How do the lines below between the ones holding "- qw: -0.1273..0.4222" and "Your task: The", inclusive, read? Give them again exactly, with no other lines.

- _DATASET CONTENT_
::::::::::

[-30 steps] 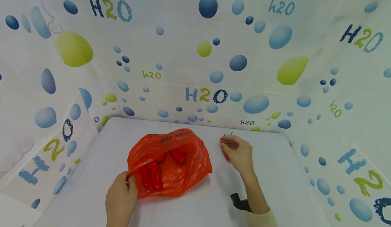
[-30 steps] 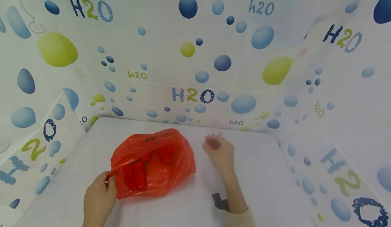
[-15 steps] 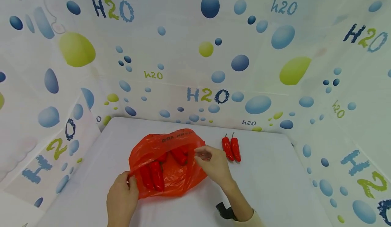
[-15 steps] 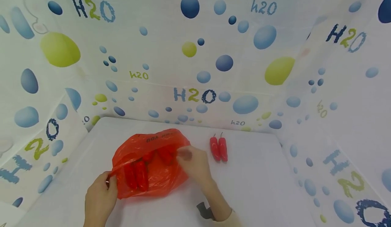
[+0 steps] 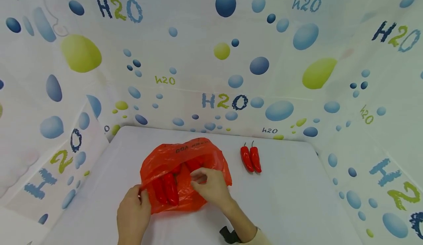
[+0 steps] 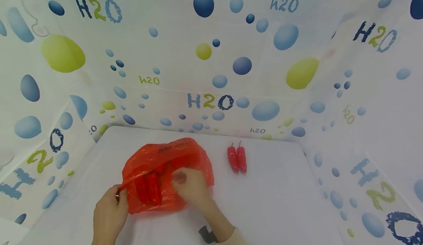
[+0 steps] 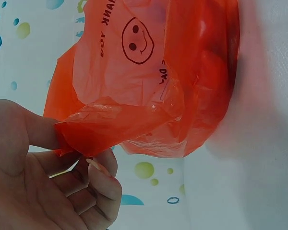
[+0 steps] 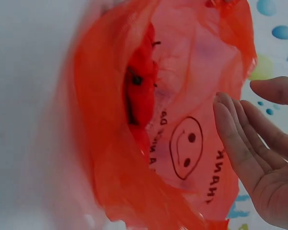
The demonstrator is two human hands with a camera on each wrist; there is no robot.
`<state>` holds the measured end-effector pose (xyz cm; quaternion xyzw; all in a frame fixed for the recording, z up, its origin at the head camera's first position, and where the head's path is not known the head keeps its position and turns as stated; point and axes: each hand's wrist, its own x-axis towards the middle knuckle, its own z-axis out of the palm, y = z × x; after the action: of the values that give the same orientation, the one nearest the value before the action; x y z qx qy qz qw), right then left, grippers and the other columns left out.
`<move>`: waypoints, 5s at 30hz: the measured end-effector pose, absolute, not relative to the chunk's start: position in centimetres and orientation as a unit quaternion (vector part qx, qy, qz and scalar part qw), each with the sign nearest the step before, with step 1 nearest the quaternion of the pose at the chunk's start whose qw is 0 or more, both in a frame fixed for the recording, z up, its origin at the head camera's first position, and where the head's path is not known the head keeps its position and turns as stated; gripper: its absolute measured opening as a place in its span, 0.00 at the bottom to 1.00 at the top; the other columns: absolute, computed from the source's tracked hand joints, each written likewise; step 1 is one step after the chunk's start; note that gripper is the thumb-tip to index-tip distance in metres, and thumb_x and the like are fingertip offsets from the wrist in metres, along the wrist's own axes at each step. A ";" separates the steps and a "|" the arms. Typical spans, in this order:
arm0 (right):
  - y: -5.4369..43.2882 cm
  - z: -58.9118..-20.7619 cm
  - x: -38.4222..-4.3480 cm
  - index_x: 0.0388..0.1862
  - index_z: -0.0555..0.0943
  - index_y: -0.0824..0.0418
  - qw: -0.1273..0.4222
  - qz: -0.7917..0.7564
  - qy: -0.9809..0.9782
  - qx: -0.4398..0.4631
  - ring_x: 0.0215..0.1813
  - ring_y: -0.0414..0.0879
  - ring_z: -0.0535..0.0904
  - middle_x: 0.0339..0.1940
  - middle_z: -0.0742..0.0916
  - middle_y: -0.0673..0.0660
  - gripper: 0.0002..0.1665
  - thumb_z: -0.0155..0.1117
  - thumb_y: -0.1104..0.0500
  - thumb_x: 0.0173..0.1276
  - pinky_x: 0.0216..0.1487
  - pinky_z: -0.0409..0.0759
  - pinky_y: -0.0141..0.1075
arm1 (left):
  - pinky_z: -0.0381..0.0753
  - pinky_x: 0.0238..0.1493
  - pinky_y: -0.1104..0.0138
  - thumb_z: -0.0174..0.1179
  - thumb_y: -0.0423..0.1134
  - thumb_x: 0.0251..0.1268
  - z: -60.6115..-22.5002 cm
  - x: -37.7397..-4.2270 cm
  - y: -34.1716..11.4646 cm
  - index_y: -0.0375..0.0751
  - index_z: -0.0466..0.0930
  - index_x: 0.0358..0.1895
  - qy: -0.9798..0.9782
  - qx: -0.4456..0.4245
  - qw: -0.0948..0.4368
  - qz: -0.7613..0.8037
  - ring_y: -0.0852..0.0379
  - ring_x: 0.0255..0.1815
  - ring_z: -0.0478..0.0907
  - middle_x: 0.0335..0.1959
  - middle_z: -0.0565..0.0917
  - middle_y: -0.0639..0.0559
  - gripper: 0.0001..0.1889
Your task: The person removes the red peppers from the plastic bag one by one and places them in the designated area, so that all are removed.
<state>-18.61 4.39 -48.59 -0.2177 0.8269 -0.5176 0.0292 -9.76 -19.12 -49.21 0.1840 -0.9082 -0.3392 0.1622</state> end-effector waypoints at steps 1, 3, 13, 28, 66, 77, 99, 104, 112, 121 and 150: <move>4.2 -48.8 -18.6 0.47 0.89 0.53 0.033 -0.517 0.827 -0.218 0.39 0.37 0.84 0.40 0.90 0.46 0.10 0.75 0.59 0.68 0.40 0.84 0.30 | 0.81 0.41 0.41 0.51 0.33 0.76 -49.2 -9.8 -19.1 0.24 0.80 0.54 -0.908 0.182 0.163 -0.341 0.40 0.36 0.81 0.42 0.84 0.33 0.16; 3.7 -49.1 -18.5 0.46 0.89 0.53 0.042 -0.515 0.828 -0.218 0.39 0.38 0.84 0.39 0.90 0.44 0.09 0.75 0.59 0.67 0.39 0.84 0.30 | 0.81 0.41 0.41 0.51 0.33 0.76 -49.2 -9.8 -19.1 0.24 0.80 0.54 -0.907 0.180 0.163 -0.343 0.40 0.37 0.81 0.43 0.84 0.32 0.16; 1.2 -50.7 -18.4 0.47 0.89 0.60 0.063 -0.490 0.839 -0.227 0.37 0.36 0.85 0.40 0.91 0.48 0.11 0.75 0.60 0.67 0.39 0.83 0.28 | 0.81 0.43 0.41 0.51 0.34 0.77 -49.1 -9.7 -19.2 0.26 0.81 0.55 -0.907 0.179 0.156 -0.347 0.40 0.38 0.82 0.45 0.85 0.33 0.16; -2.0 -53.0 -18.2 0.51 0.88 0.61 0.057 -0.425 0.879 -0.208 0.29 0.29 0.79 0.35 0.90 0.49 0.20 0.79 0.56 0.61 0.31 0.79 0.26 | 0.81 0.40 0.41 0.53 0.33 0.75 -49.6 -9.5 -19.1 0.24 0.80 0.55 -0.908 0.170 0.159 -0.349 0.41 0.36 0.82 0.41 0.84 0.34 0.15; -1.8 -53.8 -18.7 0.39 0.90 0.62 0.126 -0.487 0.853 -0.136 0.29 0.36 0.81 0.25 0.88 0.44 0.17 0.85 0.55 0.53 0.31 0.81 0.32 | 0.80 0.38 0.42 0.53 0.32 0.75 -49.5 -9.2 -18.1 0.27 0.81 0.51 -0.910 0.166 0.173 -0.340 0.41 0.34 0.81 0.37 0.83 0.38 0.12; -0.9 -54.0 -18.8 0.31 0.90 0.55 0.157 -0.517 0.835 -0.102 0.28 0.39 0.80 0.22 0.87 0.43 0.12 0.86 0.54 0.51 0.30 0.80 0.34 | 0.80 0.40 0.40 0.52 0.33 0.75 -49.4 -9.1 -18.1 0.25 0.80 0.53 -0.912 0.164 0.151 -0.345 0.39 0.37 0.82 0.40 0.84 0.35 0.14; 2.5 -51.2 -18.5 0.47 0.88 0.61 0.169 -0.590 0.784 -0.093 0.37 0.42 0.87 0.36 0.91 0.53 0.18 0.82 0.58 0.59 0.39 0.88 0.39 | 0.82 0.42 0.42 0.50 0.34 0.77 -49.5 -9.3 -18.2 0.26 0.79 0.54 -0.910 0.180 0.133 -0.350 0.41 0.37 0.81 0.41 0.84 0.34 0.15; 3.1 -50.9 -18.4 0.46 0.89 0.59 0.160 -0.598 0.781 -0.084 0.40 0.45 0.88 0.37 0.91 0.53 0.17 0.82 0.58 0.59 0.40 0.88 0.41 | 0.81 0.41 0.42 0.51 0.34 0.76 -49.6 -9.1 -18.2 0.27 0.80 0.53 -0.909 0.176 0.147 -0.349 0.40 0.36 0.81 0.40 0.84 0.35 0.14; 4.3 -49.9 -18.2 0.49 0.88 0.58 0.150 -0.608 0.776 -0.077 0.43 0.48 0.89 0.41 0.92 0.55 0.18 0.81 0.57 0.61 0.42 0.88 0.43 | 0.80 0.40 0.42 0.51 0.34 0.76 -49.7 -9.2 -18.5 0.26 0.80 0.53 -0.910 0.169 0.146 -0.350 0.41 0.36 0.81 0.40 0.84 0.35 0.14; 5.6 -49.1 -18.3 0.48 0.88 0.58 0.143 -0.613 0.772 -0.088 0.44 0.48 0.89 0.41 0.91 0.55 0.17 0.80 0.56 0.61 0.43 0.88 0.44 | 0.81 0.42 0.41 0.51 0.34 0.77 -49.9 -9.2 -18.5 0.26 0.80 0.54 -0.909 0.171 0.141 -0.353 0.40 0.37 0.81 0.42 0.84 0.35 0.15; 9.6 -46.4 -17.8 0.53 0.86 0.60 0.100 -0.619 0.775 -0.078 0.50 0.51 0.88 0.48 0.90 0.57 0.20 0.78 0.56 0.65 0.50 0.87 0.41 | 0.81 0.44 0.39 0.50 0.35 0.77 -50.0 -9.4 -18.4 0.24 0.79 0.57 -0.907 0.175 0.137 -0.358 0.38 0.39 0.82 0.44 0.84 0.32 0.17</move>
<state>-17.81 9.62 -46.37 -0.0780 0.7748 -0.6193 0.1003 -9.37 -18.43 -49.95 0.1748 -0.9069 -0.3581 0.1371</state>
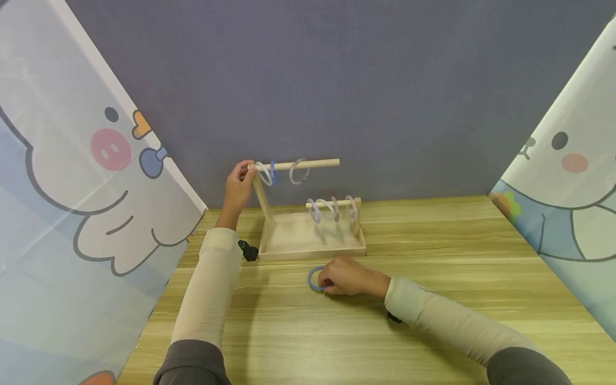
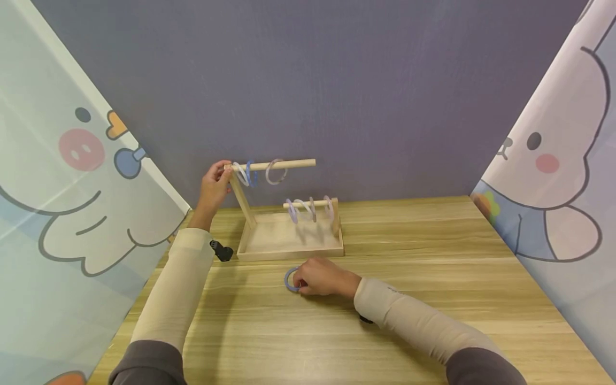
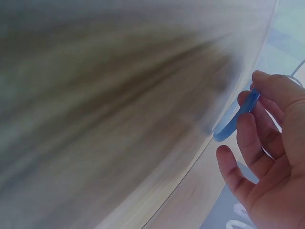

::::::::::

- _OUTPUT BELOW_
  - qw: -0.1273..0.4222
  - qz: -0.7917..0.7564
  - qy: -0.9809..0.9782
  - qx: -0.4398..0.4631
  - ring_x: 0.0215..0.1813
  - ring_y: -0.0414..0.0879
  - ring_z: -0.0535..0.0904
  - middle_x: 0.0339..0.1940
  - middle_z: -0.0742..0.0916
  - middle_y: -0.0673..0.0660
  - gripper: 0.0002..0.1665
  - thumb_z: -0.0155..0.1117
  - thumb_y: -0.1104..0.0500
  - thumb_x: 0.0173..0.1276
  - pinky_x: 0.0216..0.1487
  - pinky_z: -0.0409..0.0759
  - pinky_y: -0.0141..0.1075
arm1 (left):
  - pinky_z: -0.0381..0.0753
  - pinky_x: 0.0238..0.1493
  - pinky_y: -0.1104..0.0138
  - thumb_z: -0.0174..0.1179
  - thumb_y: -0.0423..0.1134
  - thumb_x: 0.0251..0.1268
  - z: -60.6115..-22.5002 cm
  - x: -37.7397..-4.2270 cm
  - y: -34.1716..11.4646 cm
  - index_y: -0.0375..0.0751
  - index_z: -0.0466..0.0930
  - index_x: 0.0358..0.1895
  - qy: -0.9798..0.9782
  - qx: -0.4456..0.4245
  - qw: -0.0948..0.4368
  - qz: -0.7613..0.8037
  - ring_y: -0.0852..0.0379
  - ring_x: 0.0255..0.1815
  - ring_z: -0.0478..0.0907
  - middle_x: 0.0335..0.1959
  - middle_z: -0.0565..0.0917
  - middle_y: -0.0639..0.0559
  - gripper: 0.0001..0.1889
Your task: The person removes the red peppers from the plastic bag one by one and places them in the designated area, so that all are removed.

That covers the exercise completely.